My Anxious Brain
My brain likes to trick me, and it’s good at it. If you have an anxious brain, like I do, maybe you can relate. My brain sends my body danger signals when there is no danger. My body believes my brain and reacts by initiating safety protocols of fight, flight, or freeze (along with physical symptoms such as sweaty palms, racing heart, nausea, paralysis, etc.). My clever brain also likes to trick my spirit. I used to assume my anxious and fearful feelings were the Holy Spirit trying to warn me of a threat. I would get on an airplane and think, these fools don’t even know we’ll probably be dead soon (and it was up to me to pray us all the way to a safe landing). Once Dave (my husband) and I left the kids home with popcorn and a movie. As we drove off, I remembered a story about a child who choked on popcorn and got brain damage. I was certain the Holy Spirit was speaking to me about this and I began to fret. Then something wonderful happened. A different thought slipped through a crack in my brain: What if I’m worrying about nothing? I prayed for their safety and then added, “Lord, if this is from you, please tell me. If it’s not, then help me forget about it. Replace my fear with peace.” I soon became distracted and had a lovely evening (nobody choked, either). That particular fear-thought-loop got broken. After that night, I started to “test the spirit” (so-to-speak) and ask the Lord to redirect worrisome thoughts that were not from Him.
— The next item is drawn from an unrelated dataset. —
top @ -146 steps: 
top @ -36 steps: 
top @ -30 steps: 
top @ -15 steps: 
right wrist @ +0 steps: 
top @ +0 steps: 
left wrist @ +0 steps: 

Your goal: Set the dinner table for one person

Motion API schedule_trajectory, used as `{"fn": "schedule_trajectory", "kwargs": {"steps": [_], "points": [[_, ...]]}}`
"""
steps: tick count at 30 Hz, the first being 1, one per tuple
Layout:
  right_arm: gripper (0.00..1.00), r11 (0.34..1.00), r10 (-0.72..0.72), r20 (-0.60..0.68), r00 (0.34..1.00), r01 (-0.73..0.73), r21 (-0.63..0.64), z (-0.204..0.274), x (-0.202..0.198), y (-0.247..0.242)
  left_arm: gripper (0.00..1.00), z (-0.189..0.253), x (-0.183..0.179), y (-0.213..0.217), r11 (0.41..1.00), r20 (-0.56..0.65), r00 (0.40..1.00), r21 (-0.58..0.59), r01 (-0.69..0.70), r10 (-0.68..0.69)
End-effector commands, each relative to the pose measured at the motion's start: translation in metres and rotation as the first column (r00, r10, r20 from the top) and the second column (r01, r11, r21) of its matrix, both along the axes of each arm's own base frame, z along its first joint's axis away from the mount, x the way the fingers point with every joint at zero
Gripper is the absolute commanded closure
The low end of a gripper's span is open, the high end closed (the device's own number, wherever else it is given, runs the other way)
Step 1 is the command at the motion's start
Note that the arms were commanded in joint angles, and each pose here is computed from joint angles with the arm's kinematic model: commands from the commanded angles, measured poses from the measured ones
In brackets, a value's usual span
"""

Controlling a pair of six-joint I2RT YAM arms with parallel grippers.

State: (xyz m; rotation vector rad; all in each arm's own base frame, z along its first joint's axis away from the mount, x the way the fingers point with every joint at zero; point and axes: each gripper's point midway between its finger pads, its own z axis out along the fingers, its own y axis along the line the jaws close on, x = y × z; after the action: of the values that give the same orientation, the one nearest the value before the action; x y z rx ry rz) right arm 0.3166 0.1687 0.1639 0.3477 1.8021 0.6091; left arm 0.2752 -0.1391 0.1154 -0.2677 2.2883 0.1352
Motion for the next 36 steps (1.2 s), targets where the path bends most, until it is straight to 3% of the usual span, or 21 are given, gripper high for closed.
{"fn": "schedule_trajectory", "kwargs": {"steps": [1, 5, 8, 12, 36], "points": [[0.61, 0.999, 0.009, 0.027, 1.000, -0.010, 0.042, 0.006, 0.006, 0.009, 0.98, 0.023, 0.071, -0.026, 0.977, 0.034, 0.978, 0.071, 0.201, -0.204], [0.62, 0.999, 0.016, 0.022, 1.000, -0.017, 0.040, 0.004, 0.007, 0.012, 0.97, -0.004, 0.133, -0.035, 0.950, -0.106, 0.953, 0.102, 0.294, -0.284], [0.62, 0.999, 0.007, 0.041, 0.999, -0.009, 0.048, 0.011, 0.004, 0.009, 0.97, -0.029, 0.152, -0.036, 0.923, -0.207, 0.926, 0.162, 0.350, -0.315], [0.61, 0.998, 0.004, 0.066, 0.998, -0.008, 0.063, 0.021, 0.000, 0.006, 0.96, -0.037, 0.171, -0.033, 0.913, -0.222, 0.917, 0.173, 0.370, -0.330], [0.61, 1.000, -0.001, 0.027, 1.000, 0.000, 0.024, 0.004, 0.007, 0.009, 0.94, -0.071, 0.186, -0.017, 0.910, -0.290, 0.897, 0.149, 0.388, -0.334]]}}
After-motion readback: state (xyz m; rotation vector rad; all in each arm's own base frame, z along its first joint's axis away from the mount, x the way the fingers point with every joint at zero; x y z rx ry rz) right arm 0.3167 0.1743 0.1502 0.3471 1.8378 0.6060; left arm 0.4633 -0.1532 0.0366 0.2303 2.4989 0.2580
It took more time to realize I was dealing with an anxious brain and to learn coping skills. What I discovered is our thinking creates pathways in the brain. The more we think in a certain way, the deeper those pathways become. It is much the same way rain creates rivulets in soft earth. The more it rains, the more water funnels through them and the deeper they get. Coping with anxiety requires us to create new pathways by forcing our brain to think new thoughts. For example, when I fly now, I imagine happily getting off the plane at my destination and focus on what I will do when we arrive. Then I try to immerse myself in a book or movie. (Also, if I am near the window, I keep the shade down from take-off to landing.) Another skill is to oxygenate the brain. When I feel my anxiety rising, I breathe in slowly to a count of four, hold for four and exhale to a count of eight (repeating three times). For some of us, counseling and/or medication will help us retrain our brains most effectively.
Being able to name a thing gives us some power over it. That first thought of “what if I’m worrying about nothing” helped me begin to name my anxiety and stop spiritualizing it. God is not a God of fear. He is a God of peace. Our brains are powerful, and they can be tricky, but not so much that they override the peace the Holy Spirit can bring. Philippians 4:6-7 speaks to this.
Do not be anxious about anything, but in every situation, by prayer and petition,
with thanksgiving, present your requests to God. And the peace of God,
which transcends all understanding,
will guard your hearts and your minds in Christ Jesus.